Papa Pierre Labèque is a physician; his Italian-born wife, Ada, is a professional pianist who gave up her own career to look after the family. With minimal coaxing Katia already was searching for melodies on the keyboard at age 3, though Marielle, preoccupied with roller skating and bouncing on trampolines, didn't get around to the piano "until 5 or 6." Mama Labèque instilled in them "a kind of self-discipline," Katia remembers. "Every day we start one hour. Then two hours, then three. Never did we miss a day—except Sundays."
Practice paid off handsomely. At tender ages (Katia was 14, Marielle 12) they auditioned for the hugely prestigious Paris Conservatory and both were accepted. That meant a heart-wrenching separation as their parents sent the girls to live in the big city, chaperoned by a Spanish governess and older brother Jean-Loup (now 34 and a doctor like his father). When the sisters graduated together in 1968, they both received first awards, the highest the Conservatory bestows.
Even so, the hidebound classical establishment refused to take the young, pretty piano duo seriously at first. "When you look at them," admits American clarinetist Richard Stoltzman, a friend, "it's hard to keep your mind on what they're playing. They have a joie de vivre which the public does not ordinarily associate with classical musicians." Not for the Labèques are the traditional long concert gowns. Slacks and boots and colorful blouses are more their style. "Classical music has passion," says Katia. "When we play Petrushka, we like to wear red or violet. For Mozart, rose and white are nice. I love to play in red, though. It excites me."

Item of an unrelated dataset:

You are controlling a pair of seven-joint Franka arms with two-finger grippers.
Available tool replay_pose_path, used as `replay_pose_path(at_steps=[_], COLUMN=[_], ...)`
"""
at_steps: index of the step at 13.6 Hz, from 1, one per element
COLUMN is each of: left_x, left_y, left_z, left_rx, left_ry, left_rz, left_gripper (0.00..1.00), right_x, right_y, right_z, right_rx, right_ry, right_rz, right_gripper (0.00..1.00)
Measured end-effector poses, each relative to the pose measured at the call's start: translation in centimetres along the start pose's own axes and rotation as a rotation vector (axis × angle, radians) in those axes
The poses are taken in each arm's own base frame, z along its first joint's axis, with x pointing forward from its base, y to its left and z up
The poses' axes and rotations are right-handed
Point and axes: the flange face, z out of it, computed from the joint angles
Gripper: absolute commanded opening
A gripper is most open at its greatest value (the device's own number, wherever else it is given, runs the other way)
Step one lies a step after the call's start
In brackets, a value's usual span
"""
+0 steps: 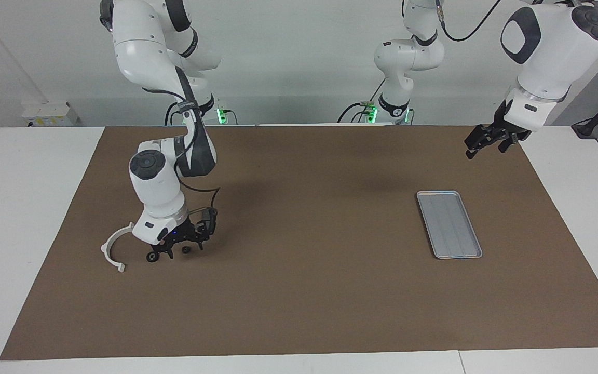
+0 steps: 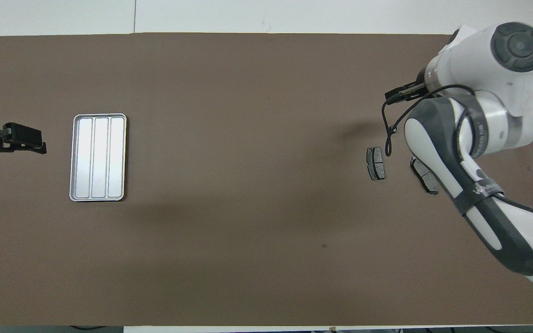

In 1978, after making their U.S. debut with the Los Angeles Philharmonic, they first "discovered" George Gershwin's works. "In that music," Katia says, "we could see our spirit. We knew immediately." But two more years of concentrated study (including reading Gershwin biographies and listening to original recordings) went by before they issued their version of Rhapsody in Blue. Theirs became the first classical record by French artists ever to go gold in France, selling 100,000 albums in less than a year. A sample was sent across the seas to Ira Gershwin. He ordered six more.
While enjoying their joint success on concert tours and in recording studios (their records are now available in the U.S. on the Philips label), the Labèques maintain just a bit of sisterly separation. They have apartments one floor apart in the same Paris building. Katia's steady is English jazz-rock guitarist John McLaughlin, 40, and Marielle's roommate is French violinist Augustin Dumay, 30. "Even though we are somewhat opposites, we complement each other," says Marielle. "We are so close," agrees Katia, "like two halves of a whole."